Go through the material below and copy all lines with "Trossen".

───── Extracted records

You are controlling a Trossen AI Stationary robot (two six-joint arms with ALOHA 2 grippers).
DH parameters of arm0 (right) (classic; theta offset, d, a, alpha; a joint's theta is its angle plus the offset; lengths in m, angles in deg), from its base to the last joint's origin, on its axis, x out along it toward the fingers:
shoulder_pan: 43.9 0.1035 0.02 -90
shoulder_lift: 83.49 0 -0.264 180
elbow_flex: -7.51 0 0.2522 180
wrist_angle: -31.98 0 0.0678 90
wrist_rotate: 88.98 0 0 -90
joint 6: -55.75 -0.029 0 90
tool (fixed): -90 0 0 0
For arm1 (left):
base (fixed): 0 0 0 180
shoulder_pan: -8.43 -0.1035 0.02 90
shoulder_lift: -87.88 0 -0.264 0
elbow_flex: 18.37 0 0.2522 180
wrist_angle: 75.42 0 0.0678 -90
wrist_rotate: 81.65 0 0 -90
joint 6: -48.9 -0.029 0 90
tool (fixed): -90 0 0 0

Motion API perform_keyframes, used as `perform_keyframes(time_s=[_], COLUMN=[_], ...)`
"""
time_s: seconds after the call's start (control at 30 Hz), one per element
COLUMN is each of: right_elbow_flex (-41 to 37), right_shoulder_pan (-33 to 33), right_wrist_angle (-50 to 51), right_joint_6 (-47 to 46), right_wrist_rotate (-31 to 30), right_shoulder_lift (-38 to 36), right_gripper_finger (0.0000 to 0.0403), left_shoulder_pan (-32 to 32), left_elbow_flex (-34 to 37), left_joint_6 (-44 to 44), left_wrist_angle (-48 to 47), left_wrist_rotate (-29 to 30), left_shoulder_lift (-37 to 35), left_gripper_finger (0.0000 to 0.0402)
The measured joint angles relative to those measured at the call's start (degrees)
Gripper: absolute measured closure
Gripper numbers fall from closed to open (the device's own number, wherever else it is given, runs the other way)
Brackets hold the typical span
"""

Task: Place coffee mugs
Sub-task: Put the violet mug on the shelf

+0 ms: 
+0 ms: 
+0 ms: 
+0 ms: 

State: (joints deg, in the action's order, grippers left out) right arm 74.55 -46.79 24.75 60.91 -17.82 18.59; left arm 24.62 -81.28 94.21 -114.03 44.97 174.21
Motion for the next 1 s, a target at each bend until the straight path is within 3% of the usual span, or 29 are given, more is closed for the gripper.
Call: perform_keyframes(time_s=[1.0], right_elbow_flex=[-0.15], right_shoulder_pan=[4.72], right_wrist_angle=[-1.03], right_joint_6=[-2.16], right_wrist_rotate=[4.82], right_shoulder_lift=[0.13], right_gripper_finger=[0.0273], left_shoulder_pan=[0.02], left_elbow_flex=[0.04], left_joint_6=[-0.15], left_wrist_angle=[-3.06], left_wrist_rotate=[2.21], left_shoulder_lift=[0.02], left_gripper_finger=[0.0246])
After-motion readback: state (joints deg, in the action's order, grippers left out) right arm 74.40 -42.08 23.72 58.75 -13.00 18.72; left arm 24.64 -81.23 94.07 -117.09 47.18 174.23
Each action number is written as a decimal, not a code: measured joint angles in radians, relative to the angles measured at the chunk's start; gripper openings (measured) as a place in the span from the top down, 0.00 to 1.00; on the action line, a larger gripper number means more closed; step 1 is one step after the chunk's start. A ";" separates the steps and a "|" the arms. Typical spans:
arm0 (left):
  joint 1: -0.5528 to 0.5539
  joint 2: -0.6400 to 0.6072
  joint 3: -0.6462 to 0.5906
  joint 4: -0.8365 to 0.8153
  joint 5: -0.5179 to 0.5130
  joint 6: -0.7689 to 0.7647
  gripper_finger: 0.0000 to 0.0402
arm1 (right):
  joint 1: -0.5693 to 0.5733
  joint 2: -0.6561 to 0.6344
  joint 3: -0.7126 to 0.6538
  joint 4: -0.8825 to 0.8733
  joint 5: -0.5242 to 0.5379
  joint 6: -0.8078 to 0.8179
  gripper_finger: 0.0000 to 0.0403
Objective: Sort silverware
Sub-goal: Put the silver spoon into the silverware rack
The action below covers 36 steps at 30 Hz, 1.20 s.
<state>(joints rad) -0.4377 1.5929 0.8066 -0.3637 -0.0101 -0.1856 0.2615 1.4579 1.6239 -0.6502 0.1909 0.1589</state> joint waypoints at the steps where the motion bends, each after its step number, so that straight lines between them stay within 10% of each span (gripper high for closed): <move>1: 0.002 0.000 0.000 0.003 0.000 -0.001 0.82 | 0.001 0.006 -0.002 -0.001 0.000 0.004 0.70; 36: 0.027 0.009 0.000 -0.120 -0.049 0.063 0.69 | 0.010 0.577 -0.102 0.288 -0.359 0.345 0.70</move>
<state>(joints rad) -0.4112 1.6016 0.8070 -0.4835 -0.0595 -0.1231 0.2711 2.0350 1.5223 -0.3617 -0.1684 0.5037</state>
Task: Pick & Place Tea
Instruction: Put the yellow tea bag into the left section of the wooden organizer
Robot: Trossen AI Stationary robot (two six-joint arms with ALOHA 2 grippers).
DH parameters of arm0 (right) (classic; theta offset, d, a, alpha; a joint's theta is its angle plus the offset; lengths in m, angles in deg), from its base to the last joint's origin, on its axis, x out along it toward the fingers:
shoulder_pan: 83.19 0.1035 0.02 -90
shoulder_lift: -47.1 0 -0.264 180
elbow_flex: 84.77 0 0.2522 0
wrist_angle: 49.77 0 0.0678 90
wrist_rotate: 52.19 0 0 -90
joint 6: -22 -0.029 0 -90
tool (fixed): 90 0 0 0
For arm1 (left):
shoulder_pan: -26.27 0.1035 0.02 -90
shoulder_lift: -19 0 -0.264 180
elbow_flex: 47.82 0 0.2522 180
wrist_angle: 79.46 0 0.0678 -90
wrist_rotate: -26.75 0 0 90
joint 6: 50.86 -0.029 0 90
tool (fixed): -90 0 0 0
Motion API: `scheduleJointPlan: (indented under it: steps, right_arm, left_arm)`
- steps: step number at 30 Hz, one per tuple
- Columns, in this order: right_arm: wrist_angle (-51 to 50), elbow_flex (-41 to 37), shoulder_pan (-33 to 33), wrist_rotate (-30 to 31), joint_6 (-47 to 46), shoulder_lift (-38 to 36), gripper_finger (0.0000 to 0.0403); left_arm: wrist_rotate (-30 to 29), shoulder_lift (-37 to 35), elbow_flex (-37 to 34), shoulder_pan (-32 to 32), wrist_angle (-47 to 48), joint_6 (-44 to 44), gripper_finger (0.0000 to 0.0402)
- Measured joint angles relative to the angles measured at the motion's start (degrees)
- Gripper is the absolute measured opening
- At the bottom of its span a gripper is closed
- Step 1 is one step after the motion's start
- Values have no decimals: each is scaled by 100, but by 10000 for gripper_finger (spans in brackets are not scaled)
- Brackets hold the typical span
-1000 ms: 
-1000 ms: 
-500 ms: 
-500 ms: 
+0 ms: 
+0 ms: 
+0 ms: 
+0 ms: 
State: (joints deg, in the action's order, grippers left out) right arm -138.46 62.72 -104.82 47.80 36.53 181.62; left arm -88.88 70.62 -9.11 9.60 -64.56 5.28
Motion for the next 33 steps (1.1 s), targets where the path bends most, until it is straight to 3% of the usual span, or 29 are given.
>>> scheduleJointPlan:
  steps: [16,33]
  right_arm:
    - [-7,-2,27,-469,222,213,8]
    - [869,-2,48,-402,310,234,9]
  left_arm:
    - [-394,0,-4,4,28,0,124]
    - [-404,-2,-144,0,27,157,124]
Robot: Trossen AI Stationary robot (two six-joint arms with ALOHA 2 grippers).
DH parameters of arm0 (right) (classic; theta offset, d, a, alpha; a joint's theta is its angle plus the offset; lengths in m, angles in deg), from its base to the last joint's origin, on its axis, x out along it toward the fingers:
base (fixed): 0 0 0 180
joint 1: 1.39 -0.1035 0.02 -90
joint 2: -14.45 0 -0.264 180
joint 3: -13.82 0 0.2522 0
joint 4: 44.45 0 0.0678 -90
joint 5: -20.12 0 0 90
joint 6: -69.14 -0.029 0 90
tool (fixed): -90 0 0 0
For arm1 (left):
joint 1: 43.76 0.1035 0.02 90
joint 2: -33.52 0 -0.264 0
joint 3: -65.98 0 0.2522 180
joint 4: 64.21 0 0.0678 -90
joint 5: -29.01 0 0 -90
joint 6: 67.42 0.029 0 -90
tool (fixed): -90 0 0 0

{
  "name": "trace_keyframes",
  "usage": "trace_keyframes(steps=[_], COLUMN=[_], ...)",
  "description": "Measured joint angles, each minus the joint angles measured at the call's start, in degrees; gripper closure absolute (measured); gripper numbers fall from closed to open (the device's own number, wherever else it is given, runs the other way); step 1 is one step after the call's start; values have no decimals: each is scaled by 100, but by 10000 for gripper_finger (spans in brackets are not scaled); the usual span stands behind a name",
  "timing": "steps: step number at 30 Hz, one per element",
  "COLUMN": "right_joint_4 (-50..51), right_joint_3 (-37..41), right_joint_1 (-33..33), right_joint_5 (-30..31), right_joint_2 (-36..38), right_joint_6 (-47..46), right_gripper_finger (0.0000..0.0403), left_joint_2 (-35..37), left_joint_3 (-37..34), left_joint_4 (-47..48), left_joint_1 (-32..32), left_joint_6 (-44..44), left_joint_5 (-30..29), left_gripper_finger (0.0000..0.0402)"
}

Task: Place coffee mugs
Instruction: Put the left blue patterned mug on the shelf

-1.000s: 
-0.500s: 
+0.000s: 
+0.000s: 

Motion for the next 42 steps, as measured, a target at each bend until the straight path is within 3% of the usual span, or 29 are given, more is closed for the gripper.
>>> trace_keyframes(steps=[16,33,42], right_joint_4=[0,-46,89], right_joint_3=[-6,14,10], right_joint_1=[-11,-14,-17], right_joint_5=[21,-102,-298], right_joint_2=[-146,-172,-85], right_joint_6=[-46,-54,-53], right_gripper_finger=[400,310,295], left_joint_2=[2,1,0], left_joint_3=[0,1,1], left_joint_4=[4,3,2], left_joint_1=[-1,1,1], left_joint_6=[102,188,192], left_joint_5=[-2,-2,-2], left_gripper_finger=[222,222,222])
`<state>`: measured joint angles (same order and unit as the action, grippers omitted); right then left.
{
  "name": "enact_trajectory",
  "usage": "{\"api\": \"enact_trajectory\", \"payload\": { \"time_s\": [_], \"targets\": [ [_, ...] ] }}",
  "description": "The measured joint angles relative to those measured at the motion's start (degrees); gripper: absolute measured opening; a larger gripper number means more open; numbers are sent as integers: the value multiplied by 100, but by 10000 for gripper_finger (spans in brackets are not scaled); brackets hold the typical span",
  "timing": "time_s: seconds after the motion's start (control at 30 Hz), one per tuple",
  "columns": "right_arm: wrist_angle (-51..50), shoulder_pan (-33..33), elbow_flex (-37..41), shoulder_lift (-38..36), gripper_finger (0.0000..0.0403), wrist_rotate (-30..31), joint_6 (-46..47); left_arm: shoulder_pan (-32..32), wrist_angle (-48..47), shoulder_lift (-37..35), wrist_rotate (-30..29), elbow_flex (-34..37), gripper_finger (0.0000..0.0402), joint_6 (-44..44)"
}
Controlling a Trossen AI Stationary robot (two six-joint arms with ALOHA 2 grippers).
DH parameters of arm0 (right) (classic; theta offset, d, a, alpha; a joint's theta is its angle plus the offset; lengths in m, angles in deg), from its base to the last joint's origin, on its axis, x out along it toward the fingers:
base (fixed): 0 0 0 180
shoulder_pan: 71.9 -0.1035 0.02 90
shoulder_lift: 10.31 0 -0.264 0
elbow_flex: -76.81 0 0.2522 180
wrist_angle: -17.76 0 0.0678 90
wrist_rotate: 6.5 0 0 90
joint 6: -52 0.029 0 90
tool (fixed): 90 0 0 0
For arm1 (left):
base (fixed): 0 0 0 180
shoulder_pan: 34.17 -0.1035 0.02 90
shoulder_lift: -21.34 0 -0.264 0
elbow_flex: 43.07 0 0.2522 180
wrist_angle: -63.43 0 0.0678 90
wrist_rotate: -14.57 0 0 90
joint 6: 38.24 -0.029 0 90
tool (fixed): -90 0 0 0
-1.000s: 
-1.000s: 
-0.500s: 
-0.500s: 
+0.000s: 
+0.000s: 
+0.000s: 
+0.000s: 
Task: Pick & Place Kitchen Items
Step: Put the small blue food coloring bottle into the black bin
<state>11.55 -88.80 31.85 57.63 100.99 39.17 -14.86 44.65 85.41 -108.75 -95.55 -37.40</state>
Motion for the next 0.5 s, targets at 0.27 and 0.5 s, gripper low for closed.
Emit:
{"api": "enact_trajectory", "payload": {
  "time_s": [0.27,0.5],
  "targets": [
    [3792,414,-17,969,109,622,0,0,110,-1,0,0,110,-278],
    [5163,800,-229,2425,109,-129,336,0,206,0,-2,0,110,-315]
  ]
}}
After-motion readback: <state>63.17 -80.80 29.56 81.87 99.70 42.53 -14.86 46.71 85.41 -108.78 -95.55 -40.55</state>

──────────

■ **Problem solution**:
You are controlling a Trossen AI Stationary robot (two six-joint arms with ALOHA 2 grippers).
Robot: Trossen AI Stationary robot (two six-joint arms with ALOHA 2 grippers).
Robot: Trossen AI Stationary robot (two six-joint arms with ALOHA 2 grippers).
Controlling a Trossen AI Stationary robot (two six-joint arms with ALOHA 2 grippers).

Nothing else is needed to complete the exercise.